最初の目標④
数時間後
今日はもう寝るだけとなり、今はCDを流しながらこの時間をくつろいでいる。 悠はベッドの上で大人しく読書をしており、リーナはその横で椅子に座り編み物を行っていた。
CDから流れている曲は女性が歌っているバラードでとても美しく、高音が綺麗に響くため聴くだけでも心が動かされる。

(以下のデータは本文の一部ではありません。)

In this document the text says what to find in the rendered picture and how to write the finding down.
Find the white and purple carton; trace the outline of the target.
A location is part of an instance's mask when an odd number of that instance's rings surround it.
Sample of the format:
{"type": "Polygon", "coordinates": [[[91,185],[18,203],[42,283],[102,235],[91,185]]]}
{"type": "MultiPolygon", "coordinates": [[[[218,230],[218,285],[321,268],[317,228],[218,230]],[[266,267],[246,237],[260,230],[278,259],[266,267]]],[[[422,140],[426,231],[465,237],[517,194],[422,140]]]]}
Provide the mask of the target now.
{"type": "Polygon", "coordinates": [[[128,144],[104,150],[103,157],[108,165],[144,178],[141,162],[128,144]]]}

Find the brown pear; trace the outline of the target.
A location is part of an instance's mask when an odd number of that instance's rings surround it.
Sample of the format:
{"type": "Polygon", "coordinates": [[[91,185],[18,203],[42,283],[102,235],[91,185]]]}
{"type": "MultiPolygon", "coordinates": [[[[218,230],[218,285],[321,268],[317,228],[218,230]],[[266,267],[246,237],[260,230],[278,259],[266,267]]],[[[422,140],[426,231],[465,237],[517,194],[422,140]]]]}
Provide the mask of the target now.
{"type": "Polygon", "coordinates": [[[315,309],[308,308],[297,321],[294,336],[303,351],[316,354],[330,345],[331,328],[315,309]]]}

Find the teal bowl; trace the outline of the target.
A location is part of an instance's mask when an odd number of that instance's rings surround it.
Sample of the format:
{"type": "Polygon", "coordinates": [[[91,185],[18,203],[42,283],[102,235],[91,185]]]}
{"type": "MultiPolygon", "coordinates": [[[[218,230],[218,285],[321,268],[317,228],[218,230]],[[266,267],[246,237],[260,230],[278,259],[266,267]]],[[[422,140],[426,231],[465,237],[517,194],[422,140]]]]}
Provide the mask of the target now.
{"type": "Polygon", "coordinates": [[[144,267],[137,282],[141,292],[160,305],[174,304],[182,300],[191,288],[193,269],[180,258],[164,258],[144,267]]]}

そんな中リーナは、音楽を聴きながら今日のことを振り返っていた。
―――・・・今日は結局、何もできなかった・・・。
―――本当にハルくんの心から、舞ちゃんを離れさせることができるのかな。
そして編み物をする手を止め、壁にかかっている時計の方へ目を向ける。
―――・・・こうしている間にも、舞ちゃんの命は刻々と削られているというのに。
「あ、この曲」
「?」
色々と考え事をしていると、悠は突然今流れた曲に反応した。
「確かこの曲、舞ちゃんが好きなヤツだ」
「・・・そうなんだね」
今耳にしているのは、二人の女性が歌っているものだった。
“大丈夫、君は一人じゃないよ” “いつでも私は、傍にいる”
そのようなフレーズが聴こえてくるため、きっと人を励ます曲なのだろう。
リーナは一度、悠が持っている曲の全ての歌詞には目を通していたため、何の曲が流れているのか辿ることができた。
「この曲、いいよね。 明日舞ちゃんに貸そうかな。 そしたら喜んでくれる? ・・・いやその前に、舞ちゃんは音楽機器病室にあるのかな」
「ねぇ、ハルくん」
「うん?」
“言ってもどうせ断られる”と思っていながらも、駄目もとで尋ねてみる。
「ハルくんの好きな曲、かけてもいい?」
「え? まぁ、いいけど・・・」
「ッ、ありがとう!」
まさかOKがくるとは思わず一瞬言葉に詰まってしまいそうになるが、何とか笑顔で礼を言い悠の好きな曲が入っているオレンジ色のケースを手に取った。
他にもこの調子でいけばいいのだが、なかなかそうにはいかない。 今のだけは上手くいったものの、かなり悠は手強かった。
だがそれだけではリーナはめげず、彼の心から一人の少女を離れさせるため、一週間は同じようなことをし続けてみた。
一週間後 夜
時刻は22時前。 今日も普段通り、悠はベッドの上で読書をしていた。
だけど時間がもう遅いせいか、それとも流れている曲が子守歌として聴こえ眠気が誘ってきたのか、悠は眠たそうに口を開く。
「ふぁぁぁ・・・。 ねむ、い・・・」
「ハルくん、もう寝る?」
一度編み物をしていた手を止めそう問うと、悠は時計を見て小さく呟いた。
「あー、もうこんな時間か・・・。 今日は寝ようかな」
「そうしようか」
悠が寝ると同時に病室の電気も消すため、リーナの役目も自然と終わりになる。
悠が机を戻し本を元の場所へ片付けている間、リーナは音楽を止め編み物を片付ける作業に取りかかった。
そして悠がベッドに入ったことを確認すると、優しい表情で言葉を紡ぎ出す。
「ハルくん、今日も一日お疲れ様」
「うん。 お姉さんもお疲れ様」
「ありがとう。 じゃあ、おやすみ」
「おやすみなさい」
いつも通りの会話を一通り終えると、リーナは自分のバッグを持ち電気を消しに行く。 そして数秒悠のことを見届けると、そっと病室を後にした。
だがこのまますぐには帰らず、気持ちを落ち着かすように病室のドアに背中を預ける。 その状態のまま、大きく深呼吸をした。
―――・・・駄目だ、どうしよう。
―――何も結果を得られないまま、一週間が過ぎてしまった。
―――無理矢理というかかなり強引に、ハルくんから舞ちゃんを離れさせようとしたけど・・・無理だった。
舞の寿命ということもあり、焦りを覚えていくリーナ。 だが今のサイクルをこのまま続けてもいい効果は得られないと思い、違う方法を考え始める。
その時、一人の大人が頭の中を過った。
―――あ・・・博士。
―――・・・博士に、相談してみようかな。
もう自分だけではどうにもできないと思ったリーナは、人に助けを求めようと研究所へ向けて足を踏み出した。